◆ TASK INSTRUCTIONS: Give all of the data below again exactly, and drop the images.

◆ TASK INPUT:

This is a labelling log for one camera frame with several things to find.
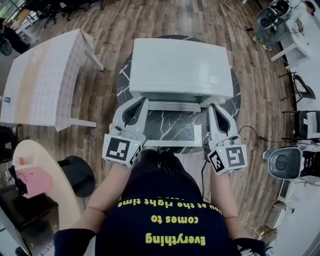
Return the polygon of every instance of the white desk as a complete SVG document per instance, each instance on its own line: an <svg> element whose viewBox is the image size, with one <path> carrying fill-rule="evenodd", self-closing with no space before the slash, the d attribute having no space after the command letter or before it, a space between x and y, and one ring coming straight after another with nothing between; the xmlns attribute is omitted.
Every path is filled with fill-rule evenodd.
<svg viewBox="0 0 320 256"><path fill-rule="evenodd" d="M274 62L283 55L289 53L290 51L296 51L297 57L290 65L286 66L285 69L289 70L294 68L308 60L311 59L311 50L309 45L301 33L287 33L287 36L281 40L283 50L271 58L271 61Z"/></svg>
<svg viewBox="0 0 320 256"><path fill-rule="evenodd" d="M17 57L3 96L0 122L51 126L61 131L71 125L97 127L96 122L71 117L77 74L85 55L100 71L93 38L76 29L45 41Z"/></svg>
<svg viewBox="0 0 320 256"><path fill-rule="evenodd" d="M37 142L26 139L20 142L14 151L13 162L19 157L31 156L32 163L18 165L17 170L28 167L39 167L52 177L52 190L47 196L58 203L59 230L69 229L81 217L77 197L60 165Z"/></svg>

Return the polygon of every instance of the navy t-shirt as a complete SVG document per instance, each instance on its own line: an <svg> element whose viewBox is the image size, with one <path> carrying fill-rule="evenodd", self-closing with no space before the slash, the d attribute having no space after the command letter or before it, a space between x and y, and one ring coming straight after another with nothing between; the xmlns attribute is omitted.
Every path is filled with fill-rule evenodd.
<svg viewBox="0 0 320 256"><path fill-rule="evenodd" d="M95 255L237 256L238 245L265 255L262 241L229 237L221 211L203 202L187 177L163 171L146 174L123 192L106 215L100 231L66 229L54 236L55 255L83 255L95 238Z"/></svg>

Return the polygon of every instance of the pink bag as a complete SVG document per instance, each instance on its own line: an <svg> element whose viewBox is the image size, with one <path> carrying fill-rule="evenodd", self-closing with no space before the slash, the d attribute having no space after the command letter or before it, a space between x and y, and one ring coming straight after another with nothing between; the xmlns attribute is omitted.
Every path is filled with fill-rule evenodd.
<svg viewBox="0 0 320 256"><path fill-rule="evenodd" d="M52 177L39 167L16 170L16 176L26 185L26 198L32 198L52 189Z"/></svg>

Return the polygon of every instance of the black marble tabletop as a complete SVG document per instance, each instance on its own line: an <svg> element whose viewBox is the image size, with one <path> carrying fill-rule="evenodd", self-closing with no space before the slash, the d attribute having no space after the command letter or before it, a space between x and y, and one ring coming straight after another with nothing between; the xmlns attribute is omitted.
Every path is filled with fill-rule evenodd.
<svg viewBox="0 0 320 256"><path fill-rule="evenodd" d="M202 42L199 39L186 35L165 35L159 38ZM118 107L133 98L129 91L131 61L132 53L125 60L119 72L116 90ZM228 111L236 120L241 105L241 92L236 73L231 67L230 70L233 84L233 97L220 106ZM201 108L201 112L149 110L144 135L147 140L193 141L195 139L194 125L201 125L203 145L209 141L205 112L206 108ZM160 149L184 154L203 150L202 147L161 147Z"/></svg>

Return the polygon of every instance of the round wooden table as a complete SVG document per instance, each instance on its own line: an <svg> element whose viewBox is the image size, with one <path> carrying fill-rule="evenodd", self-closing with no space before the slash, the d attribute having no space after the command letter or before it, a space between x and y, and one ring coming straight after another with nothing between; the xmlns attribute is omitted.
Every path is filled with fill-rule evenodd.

◆ RESULT OF THE EXERCISE:
This is a labelling log for one camera frame with several things to find.
Return the polygon of every instance of the white desk as a complete SVG document per instance, each instance on its own line: an <svg> element whose viewBox is the image size, with one <path> carrying fill-rule="evenodd", self-closing with no space before the slash, the d attribute having no space after the command letter or before it, a space between x and y, and one ring coming straight after another with nothing between; the xmlns attribute is omitted.
Every path is filled with fill-rule evenodd.
<svg viewBox="0 0 320 256"><path fill-rule="evenodd" d="M274 62L283 55L289 53L290 51L296 51L297 57L290 65L286 66L285 69L289 70L294 68L308 60L311 59L311 50L309 45L301 33L287 33L287 36L281 40L283 50L271 58L271 61Z"/></svg>
<svg viewBox="0 0 320 256"><path fill-rule="evenodd" d="M17 57L3 96L0 122L51 126L61 131L71 125L97 127L96 122L71 117L77 74L85 55L100 71L93 38L76 29L45 41Z"/></svg>
<svg viewBox="0 0 320 256"><path fill-rule="evenodd" d="M37 142L26 139L20 142L14 151L13 162L19 157L31 156L32 163L18 165L17 170L28 167L39 167L52 177L52 190L47 196L58 203L59 230L69 229L81 217L77 197L60 165Z"/></svg>

Return the polygon of every instance of the navy t-shirt as a complete SVG document per instance, each instance on its own line: an <svg> element whose viewBox is the image size, with one <path> carrying fill-rule="evenodd", self-closing with no space before the slash, the d attribute having no space after the command letter or before it, a space between x and y, and one ring coming straight after another with nothing between; the xmlns attribute is omitted.
Every path is filled with fill-rule evenodd.
<svg viewBox="0 0 320 256"><path fill-rule="evenodd" d="M95 255L237 256L238 245L265 255L262 241L229 237L221 211L203 202L187 177L163 171L146 174L123 192L106 215L100 231L66 229L54 236L55 255L83 255L95 238Z"/></svg>

Return the polygon of every instance of the pink bag as a complete SVG document per instance, each instance on its own line: an <svg> element whose viewBox is the image size, with one <path> carrying fill-rule="evenodd", self-closing with no space before the slash, the d attribute having no space after the command letter or before it, a space between x and y, and one ring coming straight after another with nothing between; the xmlns attribute is omitted.
Every path is filled with fill-rule evenodd.
<svg viewBox="0 0 320 256"><path fill-rule="evenodd" d="M52 177L39 167L16 170L16 176L26 185L26 198L32 198L52 189Z"/></svg>

Return the polygon of every instance of the black marble tabletop as a complete SVG document per instance, each instance on its own line: an <svg> element whose viewBox is the image size, with one <path> carrying fill-rule="evenodd", self-closing with no space before the slash, the d attribute having no space after the command letter or before it, a space between x and y, and one ring coming straight after another with nothing between; the xmlns attribute is omitted.
Every path is filled with fill-rule evenodd.
<svg viewBox="0 0 320 256"><path fill-rule="evenodd" d="M202 42L199 39L186 35L165 35L159 38ZM118 107L133 98L129 91L131 61L132 53L125 60L119 72L116 90ZM228 111L236 120L241 105L241 92L236 73L231 67L230 70L233 84L233 97L220 106ZM201 108L201 112L149 110L144 135L147 140L193 141L195 139L194 125L201 125L203 145L209 141L205 112L206 108ZM160 149L184 154L203 150L202 147L161 147Z"/></svg>

Return the polygon of every instance of the round wooden table as a complete SVG document per instance, each instance on its own line: an <svg> element whose viewBox is the image size, with one <path> carrying fill-rule="evenodd", self-closing with no space before the slash, the d attribute having no space after the command letter or before it, a space between x and y, and one ring coming straight after another with nothing between; the xmlns attribute is omitted.
Every path is filled with fill-rule evenodd.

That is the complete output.